Nitrogen recovery from wastewater using gas-permeable membranes: Impact of inorganic carbon content and natural organic matter

Authors: DAGUERRE-MARTINI, SILVANA - Miguel Hernandez University; Vanotti, Matias; RODRIGUEZ-PASTOR, MANUEL - Universidad De Alicante; MORAL HERRERO, RAUL - Miguel Hernandez University

Submitted to: Water Research
Publication Type: Peer Reviewed Journal
Publication Acceptance Date: 3/15/2018
Publication Date: 3/15/2018
Citation: Daguerre-Martini, S., Vanotti, M.B., Rodriguez-Pastor, M., Moral Herrero, R. 2018. Nitrogen recovery from wastewater using gas-permeable membranes: Impact of inorganic carbon content and natural organic matter. Water Research. 137:201-210. https://doi.org/10.1016/j.watres.2018.03.013
DOI: https://doi.org/10.1016/j.watres.2018.03.013

Interpretive Summary: Conservation and recovery of nitrogen from animal wastes and municipal effluents is important because of economic and environmental reasons. This research determined the role of inorganic carbon (bicarbonate alkalinity) on the effectiveness of ammonia recovery using gas-permeable membrane technology and low-rate aeration. There were two distinct and interconnected mechanisms in this new approach. One was the release of hydroxide from the natural carbonates that increased the wastewater pH and promoted gaseous ammonia formation and membrane uptake. The other was the release of acidity and consumption of alkalinity by the nitrogen recovery. This acidification of the wastewater can completely halt the N recovery process. Therefore, an abundant inorganic carbon supply in balance with the ammonia in wastewater is needed for a successful operation of the technology. Fortunately, most swine manures contain ample supply of endogenous inorganic carbon and the process can be used to more economically recover ammonia using the natural inorganic carbon instead of expensive alkali chemicals. Finally, we found that the process was not inhibited by increasing levels of organic matter in the wastewater.

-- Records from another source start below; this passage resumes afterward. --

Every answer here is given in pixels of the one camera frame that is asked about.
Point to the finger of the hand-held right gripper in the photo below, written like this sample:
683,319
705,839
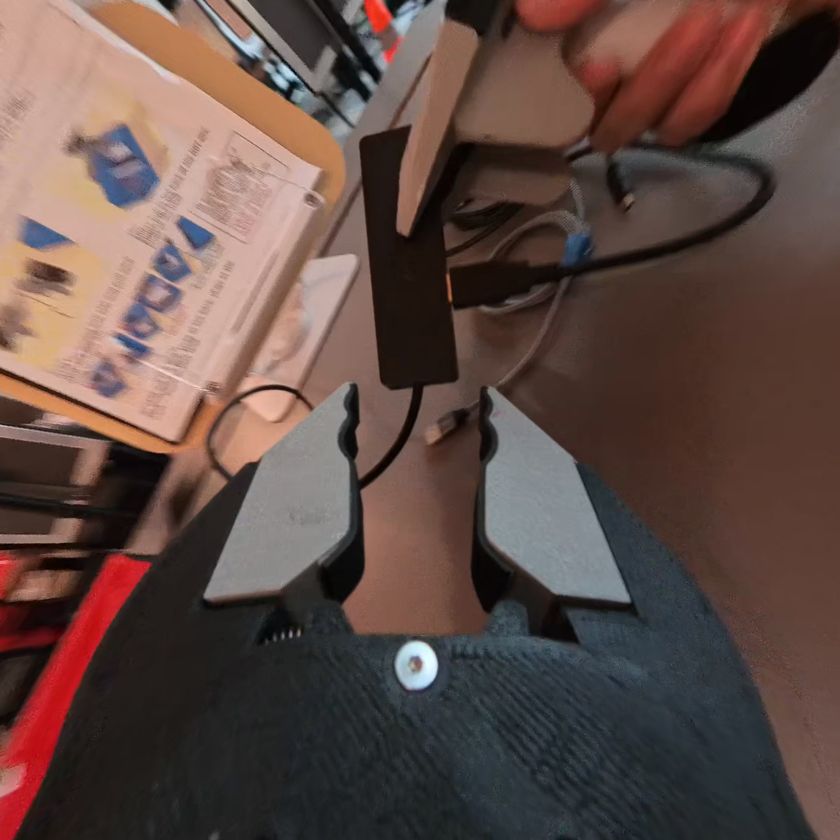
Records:
433,138

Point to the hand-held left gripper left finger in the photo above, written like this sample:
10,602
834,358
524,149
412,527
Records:
289,518

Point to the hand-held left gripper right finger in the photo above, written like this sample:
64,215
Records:
541,525

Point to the black usb hub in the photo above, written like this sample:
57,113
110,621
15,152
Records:
407,295

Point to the person's right hand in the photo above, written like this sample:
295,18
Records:
676,72

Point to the dark monitor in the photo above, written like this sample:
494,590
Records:
289,26

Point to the white flat pad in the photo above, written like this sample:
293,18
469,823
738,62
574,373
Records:
321,308

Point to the metal shelf rack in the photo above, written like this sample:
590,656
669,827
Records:
52,472

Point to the red object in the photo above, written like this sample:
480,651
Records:
72,656

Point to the printed instruction sheet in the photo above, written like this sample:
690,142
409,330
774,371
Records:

Technical Abstract: Gas-permeable membranes coupled with low-rate aeration are useful to recover ammonium from livestock effluents. In this study, the role of inorganic carbon (bicarbonate) to enhance the nitrogen (N) recovery process was evaluated using synthetic effluents with various ammonium to bicarbonate molar ratios of 0.5, 1.0, 1.5 and 2.0. The study also evaluated the effect of increased organic matter on the ammonium recovery using humic acids (3000 to 6000 milligrams per liter), and the N recovery from high-strength swine manure. The release of hydroxide from the bicarbonate with aeration increased the wastewater pH and promoted gaseous ammonia formation and membrane uptake. At the same time, the recovery of gaseous ammonia through the membrane acidified the wastewater. Therefore, an abundant inorganic carbon supply in balance with the ammonium is needed for a successful operation of the technology. Ammonium removal efficiencies higher than 96 percent (%) were obtained with ammonium to bicarbonate molar ratios less or equal 1. However, higher molar ratios inhibited the N recovery process resulting in lower efficiencies (less than 65%). Fortunately, most swine manures contain ample supply of endogenous inorganic carbon and the process can be used to more economically recover the ammonia using the natural inorganic carbon instead of expensive alkali chemicals. Finally, it was found the process was not inhibited by the increasing levels of organic matter in the wastewater evaluated.